Fast Starting JVM Clojure with Checkpoint/Restore (Part 1)
It is well-known that Clojure has a long startup time. Even with years of improvement on the JVM and Clojure itself, getting to the REPL still takes seconds. This makes JVM Clojure unsuitable for short-living programs, such as command lines utilities.
Then there is Babashka, which starts instantly and works mostly like JVM Clojure. In Babashka, there is no JVM, instead a custom interpreter runs your Clojure Code.1 You can't use Java classes except those built into with Babashka. Existing Clojure libraries may or may not work depending on what Java classes they use underneath. Babashka is great for simple scripts, but comes short when you need third-party libraries.

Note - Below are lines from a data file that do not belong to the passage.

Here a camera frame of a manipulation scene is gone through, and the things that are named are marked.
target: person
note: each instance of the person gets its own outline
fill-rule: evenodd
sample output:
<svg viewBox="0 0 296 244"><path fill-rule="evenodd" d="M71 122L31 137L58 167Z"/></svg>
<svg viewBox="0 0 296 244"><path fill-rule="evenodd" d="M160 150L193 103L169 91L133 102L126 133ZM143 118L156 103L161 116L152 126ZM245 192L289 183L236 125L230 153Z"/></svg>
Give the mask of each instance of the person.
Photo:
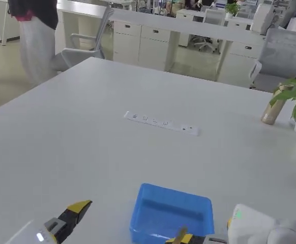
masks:
<svg viewBox="0 0 296 244"><path fill-rule="evenodd" d="M9 13L20 24L21 63L37 86L57 75L50 67L55 55L57 0L8 0Z"/></svg>

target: black shirt
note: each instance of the black shirt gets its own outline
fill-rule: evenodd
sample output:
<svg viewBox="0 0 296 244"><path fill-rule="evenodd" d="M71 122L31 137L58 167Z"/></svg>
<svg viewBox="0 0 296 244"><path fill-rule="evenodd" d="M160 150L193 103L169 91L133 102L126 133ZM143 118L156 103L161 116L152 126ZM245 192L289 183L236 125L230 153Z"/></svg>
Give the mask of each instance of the black shirt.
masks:
<svg viewBox="0 0 296 244"><path fill-rule="evenodd" d="M23 17L30 10L48 27L56 29L58 22L57 0L8 0L8 3L12 16Z"/></svg>

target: table surface
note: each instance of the table surface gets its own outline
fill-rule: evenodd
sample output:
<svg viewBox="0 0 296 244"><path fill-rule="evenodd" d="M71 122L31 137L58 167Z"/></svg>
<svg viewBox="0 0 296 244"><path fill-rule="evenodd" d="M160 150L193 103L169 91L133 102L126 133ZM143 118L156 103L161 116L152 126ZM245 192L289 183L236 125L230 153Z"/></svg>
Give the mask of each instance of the table surface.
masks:
<svg viewBox="0 0 296 244"><path fill-rule="evenodd" d="M130 244L140 185L209 197L216 233L237 203L296 219L296 133L271 94L90 58L0 107L0 244L31 219L93 204L66 244ZM200 136L123 118L201 128Z"/></svg>
<svg viewBox="0 0 296 244"><path fill-rule="evenodd" d="M69 0L58 0L57 9L66 13L95 18L102 18L105 11L104 6L73 2ZM262 36L240 28L229 29L227 27L214 24L201 24L195 21L186 21L178 18L170 18L166 16L122 9L114 9L114 13L110 17L110 20L251 45L259 45L260 39L262 39Z"/></svg>

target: white pants
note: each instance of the white pants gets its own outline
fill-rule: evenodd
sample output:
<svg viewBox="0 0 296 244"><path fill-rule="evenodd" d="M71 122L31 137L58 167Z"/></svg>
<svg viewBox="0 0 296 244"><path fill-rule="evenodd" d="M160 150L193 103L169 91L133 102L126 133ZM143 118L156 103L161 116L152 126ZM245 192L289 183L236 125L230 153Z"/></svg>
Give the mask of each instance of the white pants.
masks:
<svg viewBox="0 0 296 244"><path fill-rule="evenodd" d="M55 31L37 17L19 24L21 63L29 81L37 86L57 75L50 68L55 56Z"/></svg>

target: red object
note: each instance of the red object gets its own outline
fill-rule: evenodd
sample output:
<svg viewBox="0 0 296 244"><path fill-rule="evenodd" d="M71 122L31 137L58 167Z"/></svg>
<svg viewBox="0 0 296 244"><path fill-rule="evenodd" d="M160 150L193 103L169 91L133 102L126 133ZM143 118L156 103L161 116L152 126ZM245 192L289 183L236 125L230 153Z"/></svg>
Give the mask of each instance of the red object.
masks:
<svg viewBox="0 0 296 244"><path fill-rule="evenodd" d="M16 19L18 21L31 21L33 16L34 14L31 12L31 10L28 10L25 16L20 16L20 17L16 16Z"/></svg>

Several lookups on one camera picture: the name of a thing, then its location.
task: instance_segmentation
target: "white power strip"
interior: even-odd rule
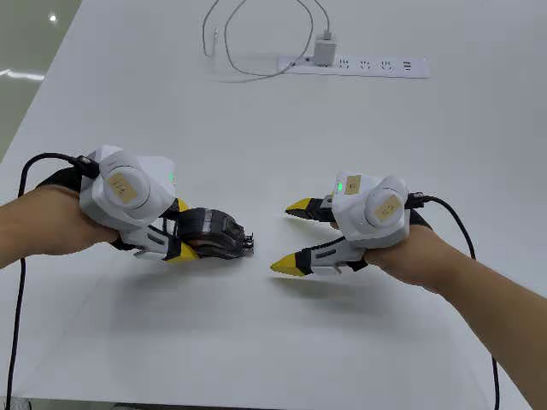
[[[280,56],[278,69],[294,62],[295,56]],[[427,79],[430,77],[426,58],[378,58],[371,56],[336,56],[331,67],[316,66],[311,57],[303,57],[287,73],[320,75],[357,75],[360,77],[400,77]]]

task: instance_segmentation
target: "hand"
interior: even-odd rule
[[[65,255],[115,241],[118,232],[88,218],[78,198],[69,189],[46,185],[1,207],[0,224],[15,241],[17,256]]]
[[[368,250],[364,259],[405,284],[441,293],[441,289],[454,278],[456,268],[469,258],[431,229],[411,225],[410,235],[405,241],[387,249]]]

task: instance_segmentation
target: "white desk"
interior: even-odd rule
[[[291,2],[274,3],[263,4],[263,14],[261,2],[242,10],[232,35],[236,53],[297,51],[305,15]],[[14,196],[22,164],[36,153],[117,144],[175,160],[181,196],[233,214],[255,233],[256,254],[166,266],[104,245],[30,259],[16,395],[315,409],[491,407],[490,359],[440,298],[373,268],[299,280],[268,267],[337,235],[286,218],[285,206],[324,195],[339,169],[395,173],[456,207],[481,260],[547,294],[547,87],[540,75],[547,5],[325,5],[344,52],[428,56],[432,78],[286,75],[225,84],[200,55],[204,2],[82,5],[0,166],[0,199]],[[280,19],[291,28],[274,28]],[[30,185],[55,169],[37,165]],[[423,214],[465,249],[448,214],[434,205]],[[18,273],[13,265],[0,275],[2,369]],[[527,408],[504,375],[502,395],[503,408]]]

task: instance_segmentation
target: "cable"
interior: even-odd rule
[[[247,75],[254,75],[256,77],[260,77],[259,79],[271,79],[273,77],[277,77],[278,75],[281,75],[283,73],[286,73],[287,70],[289,70],[291,67],[293,67],[308,51],[309,44],[311,43],[311,39],[314,36],[314,16],[311,14],[311,11],[309,11],[308,7],[302,2],[302,0],[296,0],[298,4],[300,4],[308,13],[309,16],[309,35],[308,40],[306,41],[306,44],[304,45],[304,50],[300,55],[295,58],[291,63],[289,63],[285,68],[278,71],[277,73],[271,73],[271,74],[260,74],[260,73],[252,73],[249,71],[244,71],[241,68],[237,67],[235,62],[232,59],[232,54],[230,53],[230,47],[228,45],[228,27],[230,26],[230,23],[232,22],[233,16],[243,7],[245,3],[247,3],[247,0],[242,0],[238,7],[233,10],[233,12],[230,14],[230,17],[228,17],[228,20],[226,21],[226,24],[224,25],[224,46],[226,48],[226,56],[228,57],[228,62],[232,66],[234,70],[241,74],[247,74]]]
[[[211,13],[213,13],[213,10],[215,9],[216,5],[219,3],[220,0],[215,0],[205,17],[203,17],[203,23],[202,23],[202,46],[203,46],[203,53],[206,57],[212,57],[212,54],[207,53],[207,46],[205,44],[205,26],[207,25],[207,20],[211,16]]]
[[[436,196],[426,196],[423,195],[421,192],[417,192],[414,194],[409,195],[409,200],[407,202],[406,208],[423,208],[423,204],[426,202],[436,202],[439,205],[442,205],[454,218],[458,226],[460,227],[460,230],[462,231],[463,236],[465,237],[466,242],[468,243],[469,247],[469,254],[471,255],[471,259],[477,260],[475,256],[475,248],[473,246],[473,242],[471,242],[471,237],[469,236],[468,230],[463,225],[462,220],[456,213],[456,211],[449,205],[447,202],[443,201],[440,198],[437,198]],[[494,395],[495,395],[495,402],[494,402],[494,410],[499,410],[499,401],[500,401],[500,395],[499,395],[499,375],[497,373],[497,361],[492,356],[492,373],[494,376]]]
[[[314,0],[314,2],[315,2],[315,4],[317,4],[317,7],[319,7],[321,9],[321,11],[323,12],[323,14],[325,15],[325,18],[326,18],[326,31],[331,32],[331,18],[328,16],[328,13],[326,12],[323,5],[321,3],[319,3],[319,0]]]
[[[89,158],[79,156],[74,158],[73,156],[57,154],[52,152],[46,152],[40,155],[36,155],[31,158],[23,167],[21,171],[21,181],[19,183],[19,191],[17,197],[21,197],[25,194],[26,177],[30,167],[43,159],[53,158],[57,160],[64,160],[77,167],[84,175],[95,178],[98,175],[98,164]],[[14,369],[15,359],[17,357],[17,343],[19,342],[19,324],[21,322],[21,307],[23,304],[23,292],[25,291],[25,279],[26,279],[26,260],[21,259],[21,274],[19,277],[19,290],[17,292],[17,303],[15,304],[15,319],[14,319],[14,335],[11,343],[11,356],[9,358],[9,371],[8,371],[8,386],[6,388],[6,410],[11,409],[11,392],[14,382]]]
[[[205,28],[207,26],[207,21],[209,20],[209,17],[211,16],[211,13],[213,13],[213,10],[216,8],[216,6],[218,5],[220,0],[215,0],[213,2],[213,4],[211,5],[211,7],[209,8],[209,10],[207,11],[207,14],[205,15],[205,17],[203,18],[203,22],[202,22],[202,47],[203,47],[203,53],[207,56],[207,57],[212,57],[213,54],[210,54],[208,51],[207,51],[207,45],[206,45],[206,40],[205,40]],[[282,70],[278,71],[277,73],[271,73],[271,74],[263,74],[263,73],[252,73],[252,72],[249,72],[249,71],[245,71],[241,68],[239,68],[236,63],[234,62],[234,60],[232,59],[232,53],[230,52],[230,46],[228,45],[228,27],[230,26],[230,23],[234,17],[234,15],[239,11],[239,9],[241,9],[241,7],[243,7],[243,5],[245,3],[247,3],[247,0],[242,0],[238,6],[236,7],[235,10],[233,10],[233,12],[230,14],[230,17],[228,17],[228,20],[226,21],[226,24],[224,25],[224,45],[225,45],[225,48],[226,48],[226,56],[228,57],[228,62],[230,63],[230,66],[232,66],[232,68],[234,70],[236,70],[238,73],[241,73],[241,74],[246,74],[246,75],[252,75],[252,76],[256,76],[256,77],[260,77],[259,79],[271,79],[272,77],[277,77],[278,75],[281,75],[283,73],[286,73],[291,67],[294,67],[297,62],[302,58],[304,57],[304,55],[306,54],[306,52],[308,51],[308,48],[309,48],[309,45],[311,44],[311,40],[312,40],[312,37],[314,36],[314,25],[315,25],[315,22],[314,22],[314,17],[313,15],[311,14],[311,11],[309,10],[309,8],[302,2],[302,0],[296,0],[298,4],[300,4],[305,10],[306,12],[308,13],[308,16],[309,16],[309,24],[310,24],[310,29],[309,29],[309,36],[308,36],[308,40],[306,41],[306,44],[304,46],[304,49],[303,49],[303,52],[295,59],[293,60],[291,63],[289,63],[285,68],[283,68]],[[321,11],[323,12],[323,14],[325,15],[325,18],[326,18],[326,30],[325,30],[325,35],[328,35],[330,37],[331,35],[331,19],[327,13],[327,11],[325,10],[325,8],[323,7],[323,5],[319,2],[319,0],[314,0],[315,4],[317,4],[317,6],[321,9]],[[244,81],[238,81],[238,82],[250,82],[250,81],[256,81],[256,80],[259,80],[259,79],[249,79],[249,80],[244,80]]]

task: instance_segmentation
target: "charger plug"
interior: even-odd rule
[[[330,67],[334,64],[336,55],[336,38],[331,32],[325,30],[315,39],[315,49],[312,61],[316,66]]]

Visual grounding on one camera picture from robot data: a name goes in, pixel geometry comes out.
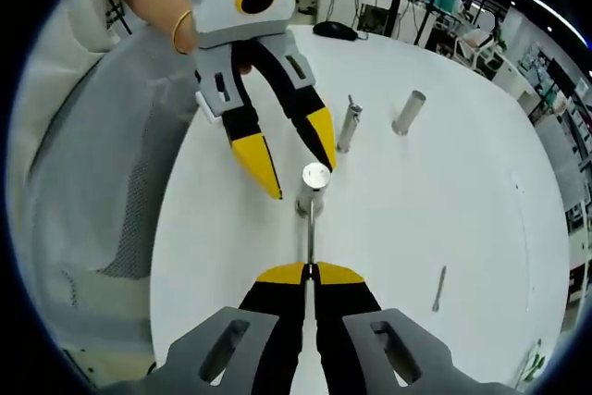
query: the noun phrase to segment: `gray mesh chair back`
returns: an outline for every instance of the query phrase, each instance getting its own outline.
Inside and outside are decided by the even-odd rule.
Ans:
[[[17,254],[62,347],[152,350],[154,234],[196,111],[193,71],[166,36],[141,28],[77,85],[43,141]]]

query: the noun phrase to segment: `metal rod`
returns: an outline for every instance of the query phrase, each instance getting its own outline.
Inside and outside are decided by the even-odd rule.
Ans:
[[[392,129],[395,133],[399,136],[405,136],[425,103],[426,97],[424,94],[413,90],[399,116],[392,121]]]
[[[327,189],[331,172],[318,162],[309,164],[302,170],[302,185],[296,199],[296,212],[300,217],[307,217],[310,213],[311,202],[314,202],[314,215],[319,216],[323,211],[323,195]]]
[[[339,134],[339,139],[337,141],[337,151],[340,153],[348,153],[350,151],[353,133],[358,127],[360,115],[362,114],[362,108],[353,102],[351,94],[348,95],[348,99],[350,100],[350,103],[348,104],[348,110],[345,113],[341,133]]]
[[[434,305],[432,305],[432,312],[437,312],[440,310],[440,296],[442,296],[442,289],[444,289],[444,278],[446,277],[446,266],[442,267],[442,271],[440,272],[440,281],[438,283],[438,291],[436,293],[436,299],[434,300]]]
[[[306,264],[315,263],[315,201],[311,200],[308,211],[308,260]]]

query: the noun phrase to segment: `desk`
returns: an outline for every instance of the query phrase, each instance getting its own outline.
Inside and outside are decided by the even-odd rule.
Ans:
[[[316,259],[364,276],[383,308],[399,308],[446,342],[463,372],[513,384],[539,338],[543,353],[552,353],[569,276],[559,188],[526,115],[487,80],[416,46],[291,28],[336,130],[348,94],[364,107],[317,220]],[[269,199],[238,166],[223,129],[195,116],[155,237],[150,310],[158,365],[175,339],[236,306],[262,271],[305,257],[306,226],[294,200],[312,155],[263,78],[253,71],[245,84],[284,200]],[[400,138],[391,117],[412,89],[427,102]],[[292,393],[325,393],[310,318],[303,347]]]
[[[360,0],[360,8],[362,8],[362,5],[369,5],[389,10],[390,3],[391,0]],[[330,4],[331,0],[319,0],[318,12],[316,15],[317,23],[327,20]],[[413,44],[415,37],[417,36],[419,25],[424,19],[425,14],[426,9],[424,3],[416,2],[413,8],[413,5],[409,5],[408,0],[401,0],[398,7],[397,20],[394,25],[393,33],[391,33],[391,37]],[[329,20],[343,23],[356,30],[358,27],[358,19],[355,17],[355,1],[333,0],[333,8]],[[420,46],[426,46],[427,38],[432,31],[435,21],[436,16],[430,14],[419,41]]]

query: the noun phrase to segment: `silver peg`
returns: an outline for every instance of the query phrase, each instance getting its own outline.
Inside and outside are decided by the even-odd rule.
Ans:
[[[314,203],[314,215],[323,211],[323,195],[327,189],[331,172],[319,162],[313,162],[302,170],[302,184],[296,199],[296,212],[301,217],[308,217],[311,203]]]
[[[405,136],[425,103],[426,97],[424,94],[413,90],[399,116],[392,121],[392,129],[395,133],[399,136]]]
[[[350,151],[352,136],[360,122],[360,115],[362,114],[362,108],[353,102],[351,94],[348,94],[348,99],[350,100],[348,111],[345,113],[341,133],[337,141],[337,151],[340,153],[348,153]]]
[[[446,266],[442,267],[442,271],[440,272],[440,281],[438,283],[438,291],[436,292],[436,299],[434,300],[434,305],[432,305],[432,312],[437,312],[440,310],[440,296],[442,296],[442,289],[444,289],[444,279],[446,278]]]

Why do we have to choose between Clojure that works for everything and Clojure that starts fast? If only we could combine the power of JVM Clojure and the speed of Babashka...
Why is Clojure slow to start?
So why is Clojure on the JVM slow to start? I recommand reading this if you're interested in the details, but the TL;DR is that it takes a lot of time to initialize clojure.core
namespace. In JVM's term, that means running a bunch of static initialization. Every top-level form in Clojure corresponds to a static field, which is initialized with static initialization blocks.
We can see it in action by compiling a small Clojure program into bytecode. Here's src/hello.clj
:
(ns hello)
(defn hello-world
[]
(println "Hello world!"))
Running clj -M -e "(compile 'hello)"
produces 4 .class
files:
hello$fn__128.class
hello$hello_world.class
hello$loading__6789__auto____126.class
hello__init.class
Using Intellij's Java decompiler, we can take a look at what these .class
files contain. Here's hello__init.java
:
public class hello__init {
public static final Var const__0;
public static final AFn const__1;
public static final AFn const__2;
public static final Var const__3;
public static final AFn const__11;
public static void load() {
((IFn)const__0.getRawRoot()).invoke(const__1);
((IFn)(new hello$loading__6789__auto____126())).invoke();
Object var10002;
if (((Symbol)const__1).equals(const__2)) {
var10002 = null;
} else {
LockingTransaction.runInTransaction((Callable)(new hello$fn__128()));
var10002 = null;
}
Var var10003 = const__3;
var10003.setMeta((IPersistentMap)const__11);
var10003.bindRoot(new hello$hello_world());
}
public static void __init0() {
const__0 = (Var)RT.var("clojure.core", "in-ns");
const__1 = (AFn)Symbol.intern((String)null, "hello");
const__2 = (AFn)Symbol.intern((String)null, "clojure.core");
const__3 = (Var)RT.var("hello", "hello-world");
const__11 = (AFn)RT.map(new Object[]{RT.keyword((String)null, "arglists"), PersistentList.create(Arrays.asList(Tuple.create())), RT.keyword((String)null, "line"), 3, RT.keyword((String)null, "column"), 1, RT.keyword((String)null, "file"), "hello.clj"});
}
static {
__init0();
Compiler.pushNSandLoader(RT.classForName("hello__init").getClassLoader());
try {
load();
} catch (Throwable var1) {
Var.popThreadBindings();
throw var1;
}
Var.popThreadBindings();
}
}
The hello__init
class contains 5 static variables, representing Clojure functions and variables. The static initialization block calls __init0()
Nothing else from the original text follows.